Béla Schick (16 July 1877 - 6 December 1967) was a Hungarian-born American pediatrician. He is the founder of the Schick test. Bela Schick was born in Balatonboglár, Hungary, and brought up in Graz, Austria, where he attended medical school. In 1902, he joined the Medicine Faculty of the University of Vienna
where he remained until 1923. Studying problems of immunity, he and Clemens von Pirquet coined the term 'allergy' as a clinical entity. His discovery of a test for susceptibility to diphtheria ("the Schick test") made him world famous. From 1923 he directed the Pediatric Department of Mount Sinai Hospital, New York City. From 1936 he was also professor at Columbia University. From 1950 to 1962 Schick headed the Pediatric Department of Beth-El Hospital, Brooklyn, NY. His later interests included the nutrition of the newborn and feeding problems in children.

Young Bela Schick quoted the Talmud: "The world is kept alive by the breath of children," to help persuade his father to allow him to pursue continued education in pediatrics, rather than to join the family grain merchant business in Graz, Austria. Schick became assistant at the Children's Clinic in Vienna, and later associate professor of pediatrics at Vienna University.

He emigrated to the United States, and in 1923 became pediatrician-in-chief at New York's Mount Sinai Hospital. He later (1936) was appointed clinical professor of pediatrics at Columbia University. Schick made important studies on scarlet fever, tuberculosis, and nutrition for infants but gained international renown for the Schick Test. This test determined susceptibility to diphtheria, and eventually led to the eradication of the childhood disease that attacked 100,000 Americans in 1927, leading to about 10,000 deaths.

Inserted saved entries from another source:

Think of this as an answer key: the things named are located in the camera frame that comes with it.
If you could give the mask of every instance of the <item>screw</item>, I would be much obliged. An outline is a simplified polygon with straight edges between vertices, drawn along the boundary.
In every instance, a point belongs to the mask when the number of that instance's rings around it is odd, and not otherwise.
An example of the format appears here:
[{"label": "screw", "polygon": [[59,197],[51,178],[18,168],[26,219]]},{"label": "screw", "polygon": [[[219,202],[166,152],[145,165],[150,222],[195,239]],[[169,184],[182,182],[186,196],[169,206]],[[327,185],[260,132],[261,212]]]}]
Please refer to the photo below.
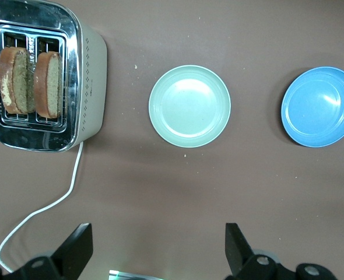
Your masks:
[{"label": "screw", "polygon": [[304,270],[306,271],[306,273],[308,273],[309,275],[312,275],[312,276],[319,276],[320,275],[317,268],[313,267],[311,265],[305,267]]},{"label": "screw", "polygon": [[35,261],[34,263],[32,263],[31,267],[32,268],[38,268],[38,267],[43,266],[43,264],[44,264],[44,261],[43,260],[39,260],[39,261]]},{"label": "screw", "polygon": [[267,257],[258,257],[257,261],[261,265],[268,265],[269,264],[269,260]]}]

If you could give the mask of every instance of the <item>toaster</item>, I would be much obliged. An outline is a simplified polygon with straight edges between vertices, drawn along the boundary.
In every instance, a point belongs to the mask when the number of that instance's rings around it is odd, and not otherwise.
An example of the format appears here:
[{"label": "toaster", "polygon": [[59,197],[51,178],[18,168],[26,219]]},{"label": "toaster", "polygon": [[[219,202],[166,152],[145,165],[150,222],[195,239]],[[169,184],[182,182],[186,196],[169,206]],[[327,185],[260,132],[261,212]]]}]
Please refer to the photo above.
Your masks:
[{"label": "toaster", "polygon": [[107,48],[103,38],[62,5],[37,0],[0,0],[0,52],[27,50],[27,77],[41,52],[61,57],[58,118],[36,112],[9,114],[0,94],[0,142],[28,151],[62,152],[96,134],[103,122]]}]

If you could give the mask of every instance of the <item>brown table surface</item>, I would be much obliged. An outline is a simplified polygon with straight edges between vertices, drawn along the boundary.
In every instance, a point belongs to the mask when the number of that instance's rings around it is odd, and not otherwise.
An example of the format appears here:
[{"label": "brown table surface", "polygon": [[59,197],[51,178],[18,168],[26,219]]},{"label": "brown table surface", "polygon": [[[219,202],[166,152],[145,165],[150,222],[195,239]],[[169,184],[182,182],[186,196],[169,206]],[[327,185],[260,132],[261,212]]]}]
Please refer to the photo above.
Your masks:
[{"label": "brown table surface", "polygon": [[[344,1],[59,2],[106,41],[106,112],[85,142],[74,192],[16,233],[3,251],[9,265],[55,250],[91,222],[94,254],[80,279],[109,270],[224,279],[225,223],[237,222],[253,248],[287,268],[317,263],[344,280],[344,138],[305,148],[280,122],[298,75],[344,70]],[[148,115],[155,82],[185,64],[216,72],[231,96],[226,129],[195,149],[162,140]],[[77,151],[0,143],[0,242],[67,191]]]}]

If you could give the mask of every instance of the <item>bread crust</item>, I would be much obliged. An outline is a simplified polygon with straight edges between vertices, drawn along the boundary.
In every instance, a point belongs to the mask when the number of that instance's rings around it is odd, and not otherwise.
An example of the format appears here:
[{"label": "bread crust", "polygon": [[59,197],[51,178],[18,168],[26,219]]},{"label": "bread crust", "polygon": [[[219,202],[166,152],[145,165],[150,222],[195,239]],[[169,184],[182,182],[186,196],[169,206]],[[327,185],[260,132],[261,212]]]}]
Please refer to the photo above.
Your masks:
[{"label": "bread crust", "polygon": [[3,106],[9,114],[27,114],[17,107],[13,88],[15,56],[27,50],[20,47],[6,47],[0,53],[0,93]]},{"label": "bread crust", "polygon": [[59,58],[59,53],[55,51],[42,52],[38,55],[34,71],[33,87],[36,112],[44,118],[58,118],[58,114],[49,112],[48,108],[48,67],[50,59],[53,57]]}]

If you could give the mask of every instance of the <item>toaster rack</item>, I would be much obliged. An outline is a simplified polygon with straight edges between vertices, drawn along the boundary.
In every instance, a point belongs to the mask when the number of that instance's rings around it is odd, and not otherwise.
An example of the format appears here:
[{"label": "toaster rack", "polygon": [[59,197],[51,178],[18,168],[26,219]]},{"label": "toaster rack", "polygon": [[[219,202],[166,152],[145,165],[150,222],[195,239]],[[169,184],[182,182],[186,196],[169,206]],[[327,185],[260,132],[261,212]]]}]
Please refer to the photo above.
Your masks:
[{"label": "toaster rack", "polygon": [[36,112],[29,114],[9,114],[2,103],[0,94],[0,124],[9,127],[24,127],[35,130],[46,130],[60,132],[66,126],[66,110],[65,110],[65,36],[63,33],[31,28],[26,26],[18,26],[11,24],[0,24],[0,53],[5,47],[23,47],[28,51],[28,72],[27,85],[33,86],[33,73],[36,67],[37,57],[42,52],[56,51],[59,52],[62,63],[61,81],[59,87],[63,98],[61,115],[55,119],[49,119],[39,116]]}]

A massive five-year campaign, coordinated by Dr. Schick, virtually eliminated diphtheria. As a part of the campaign, 85 million pieces of literature were distributed by Metropolitan Life Insurance Company. with an appeal to parents to "Save your child from diphtheria." These illustrated brochures were created by Gerta Ries, who (as Gerta Wiener) was commissioned over 75 years later to create the sculptured tribute to Dr. Schick for the Jewish-American Hall of Fame. A residential building is named after him on the Stony Brook University campus.